Pi?continua questa vita pi?si torna tutti indietro dice con un po’ d’amarezza Venditti mi trovo nella citt?dell’amore e penso che anche quell’uomo e quella donna che si amavano cos?perdutamente sono stati divisi da questa cazzo di politica? E fa cantare tutta l’Arena che conosce a memoria ogni canzone, vecchia e nuova, del cantautore romano.

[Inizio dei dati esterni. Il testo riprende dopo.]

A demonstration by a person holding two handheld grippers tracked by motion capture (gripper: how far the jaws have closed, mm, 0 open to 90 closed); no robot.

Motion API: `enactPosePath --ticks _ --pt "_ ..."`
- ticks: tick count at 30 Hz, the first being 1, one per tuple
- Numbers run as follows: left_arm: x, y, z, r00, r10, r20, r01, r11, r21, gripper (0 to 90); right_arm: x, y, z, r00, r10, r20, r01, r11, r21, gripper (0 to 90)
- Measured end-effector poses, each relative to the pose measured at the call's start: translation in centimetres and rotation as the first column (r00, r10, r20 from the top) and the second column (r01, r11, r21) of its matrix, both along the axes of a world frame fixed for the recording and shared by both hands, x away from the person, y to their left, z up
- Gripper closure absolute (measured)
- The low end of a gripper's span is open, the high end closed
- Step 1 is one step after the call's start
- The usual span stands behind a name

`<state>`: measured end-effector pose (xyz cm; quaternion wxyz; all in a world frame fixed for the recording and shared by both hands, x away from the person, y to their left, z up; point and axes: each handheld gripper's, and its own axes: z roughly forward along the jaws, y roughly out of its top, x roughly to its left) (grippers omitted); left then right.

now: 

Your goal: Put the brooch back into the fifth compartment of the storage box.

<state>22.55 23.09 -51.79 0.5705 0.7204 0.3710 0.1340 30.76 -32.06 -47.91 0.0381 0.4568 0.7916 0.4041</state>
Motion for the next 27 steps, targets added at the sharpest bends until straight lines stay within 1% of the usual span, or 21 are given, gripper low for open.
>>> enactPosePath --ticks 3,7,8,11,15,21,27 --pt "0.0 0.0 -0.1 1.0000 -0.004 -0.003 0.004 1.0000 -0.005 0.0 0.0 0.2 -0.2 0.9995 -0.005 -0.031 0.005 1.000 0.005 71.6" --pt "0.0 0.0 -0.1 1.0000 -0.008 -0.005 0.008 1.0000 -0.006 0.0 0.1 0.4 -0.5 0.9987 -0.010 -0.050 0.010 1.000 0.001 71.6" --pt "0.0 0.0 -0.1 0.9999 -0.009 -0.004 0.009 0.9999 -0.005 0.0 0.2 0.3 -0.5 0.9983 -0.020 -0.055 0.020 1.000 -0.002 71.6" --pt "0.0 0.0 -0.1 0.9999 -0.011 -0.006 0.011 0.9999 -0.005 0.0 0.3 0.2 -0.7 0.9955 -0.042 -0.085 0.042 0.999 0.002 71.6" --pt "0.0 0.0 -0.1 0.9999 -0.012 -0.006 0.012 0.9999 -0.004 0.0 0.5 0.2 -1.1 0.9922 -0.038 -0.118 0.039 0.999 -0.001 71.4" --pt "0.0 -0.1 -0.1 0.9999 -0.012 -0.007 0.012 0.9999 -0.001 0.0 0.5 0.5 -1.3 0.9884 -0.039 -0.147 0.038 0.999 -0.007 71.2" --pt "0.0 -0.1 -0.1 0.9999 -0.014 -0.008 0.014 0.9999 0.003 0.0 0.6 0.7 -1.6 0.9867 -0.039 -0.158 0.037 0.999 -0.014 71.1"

Il megapalco su due livelli si apre per lasciare entrare un pianoforte a coda, sovrastato da un visual del cappello di Venditti. ?il mio regno accenna il cantautore suonando accompagnato solo dall’orchestra, vorrebbe un amico poi ancora cose della vita (in solitaria) e prima degli esami (grande versione) in cui si unisce anche band e orchestra.

Vian: Se cresciamo ogni anno con lo stesso ritmo degli ultimi 5, cioè al 7 8%, il risultato finale è quello che abbiamo indicato. Ma ovviamente su una base di ricavi crescente aggiungere il 7 8% diventa via via più difficile. Ma riteniamo di avere tutte le leve necessarie per raggiungere l’obiettivo.

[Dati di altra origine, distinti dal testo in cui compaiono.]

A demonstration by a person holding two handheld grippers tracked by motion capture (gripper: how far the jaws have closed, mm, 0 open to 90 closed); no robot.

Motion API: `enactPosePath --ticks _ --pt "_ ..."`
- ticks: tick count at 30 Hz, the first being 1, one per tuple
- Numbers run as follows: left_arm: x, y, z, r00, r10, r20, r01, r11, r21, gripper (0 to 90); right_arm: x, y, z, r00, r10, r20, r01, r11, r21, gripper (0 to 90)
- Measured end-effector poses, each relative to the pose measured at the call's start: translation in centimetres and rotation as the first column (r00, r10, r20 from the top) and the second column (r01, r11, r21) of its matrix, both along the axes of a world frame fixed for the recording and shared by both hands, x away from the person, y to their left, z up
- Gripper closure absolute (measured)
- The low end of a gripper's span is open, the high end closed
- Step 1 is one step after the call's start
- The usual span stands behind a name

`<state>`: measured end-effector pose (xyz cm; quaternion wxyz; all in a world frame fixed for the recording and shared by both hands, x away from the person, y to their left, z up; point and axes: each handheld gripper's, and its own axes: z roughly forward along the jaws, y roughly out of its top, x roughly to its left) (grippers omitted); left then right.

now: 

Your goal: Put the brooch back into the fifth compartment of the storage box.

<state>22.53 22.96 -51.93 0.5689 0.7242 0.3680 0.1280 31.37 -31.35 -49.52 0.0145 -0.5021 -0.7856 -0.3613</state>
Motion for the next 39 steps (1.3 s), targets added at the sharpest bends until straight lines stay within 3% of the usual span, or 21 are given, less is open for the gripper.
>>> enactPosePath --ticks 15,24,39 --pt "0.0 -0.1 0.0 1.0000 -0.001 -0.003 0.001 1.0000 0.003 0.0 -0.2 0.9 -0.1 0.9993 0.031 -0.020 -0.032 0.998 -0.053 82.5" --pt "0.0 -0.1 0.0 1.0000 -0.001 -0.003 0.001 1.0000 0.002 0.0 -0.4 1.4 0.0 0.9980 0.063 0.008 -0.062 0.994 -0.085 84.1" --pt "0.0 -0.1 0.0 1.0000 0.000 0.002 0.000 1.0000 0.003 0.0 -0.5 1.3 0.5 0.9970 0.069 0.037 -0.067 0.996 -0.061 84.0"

Non riesco a capire quindi le reazioni per l’opera di Kippenberger nell’atrio del Museion, una rana tra le tante, una rana come noi, crocefissa sulla sua croce e sulla sua vita. Nessuna provocazione ma la proclamazione di una condanna, resa ancora più tragica da tutta l’inconsapevolezza, che sta in quell’uovo e quel boccale, che la manozampa non vuole mollare nonostante i chiodi. L’opera di Kippenberger è una sentenza su un modo di campare, dannatamente diffuso proprio qui da noi, su cui è il caso di soffermarsi a ragionare almeno nelle pause tra una festa dello speck e l’altra, caro Durnwalder, ed è proprio quella croce, che ci aiuta a capire.

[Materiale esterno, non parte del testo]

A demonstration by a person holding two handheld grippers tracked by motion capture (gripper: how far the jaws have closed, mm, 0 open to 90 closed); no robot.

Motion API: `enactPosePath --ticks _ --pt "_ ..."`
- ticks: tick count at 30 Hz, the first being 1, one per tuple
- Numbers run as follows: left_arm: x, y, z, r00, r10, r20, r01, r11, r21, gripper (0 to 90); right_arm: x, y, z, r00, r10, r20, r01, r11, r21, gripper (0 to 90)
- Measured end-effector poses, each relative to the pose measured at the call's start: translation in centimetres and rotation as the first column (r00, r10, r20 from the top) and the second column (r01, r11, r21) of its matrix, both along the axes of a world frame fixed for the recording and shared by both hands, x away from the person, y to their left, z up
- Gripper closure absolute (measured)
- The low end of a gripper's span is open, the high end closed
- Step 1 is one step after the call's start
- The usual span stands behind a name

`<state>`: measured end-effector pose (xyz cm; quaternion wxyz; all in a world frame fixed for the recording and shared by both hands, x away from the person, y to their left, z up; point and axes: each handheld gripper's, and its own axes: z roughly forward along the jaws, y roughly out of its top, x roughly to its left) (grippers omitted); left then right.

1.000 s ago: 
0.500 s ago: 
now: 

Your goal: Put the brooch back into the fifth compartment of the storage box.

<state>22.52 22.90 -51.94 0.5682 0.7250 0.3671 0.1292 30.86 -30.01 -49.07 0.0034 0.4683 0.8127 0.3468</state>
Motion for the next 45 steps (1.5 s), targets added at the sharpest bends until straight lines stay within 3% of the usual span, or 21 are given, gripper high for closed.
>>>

Il problema è legato a chi paga la “sicurezza”, anche perché gli ammalati terminali di AIDS sono un costo notevole per le società evolute, e quindi sarebbe utile per gli Stati coprire le spese dellatranquillità. Rimane comunque un altro problema: assumere questi farmaci da soli, senza guida clinica di un sanitario, al di là della prescrizione medica, quali problematiche apre? Un altro interrogativo che ci rende dubbiosi è la scoperta recentissima che nei fumi chirurgici legati alla laparoscopia in sala operatoria si rilevano positività per vari virus, compresi quelli dell’HIV. Tali fumi sono stati già etichettati come pericolosi ma sono sempre di meno, quantitativamente, in un intervento a cielo aperto e già stanno nascendo le problematiche di rischio legate ai pazienti ed agli operatori, a qualunque titolo, di sala operatoria.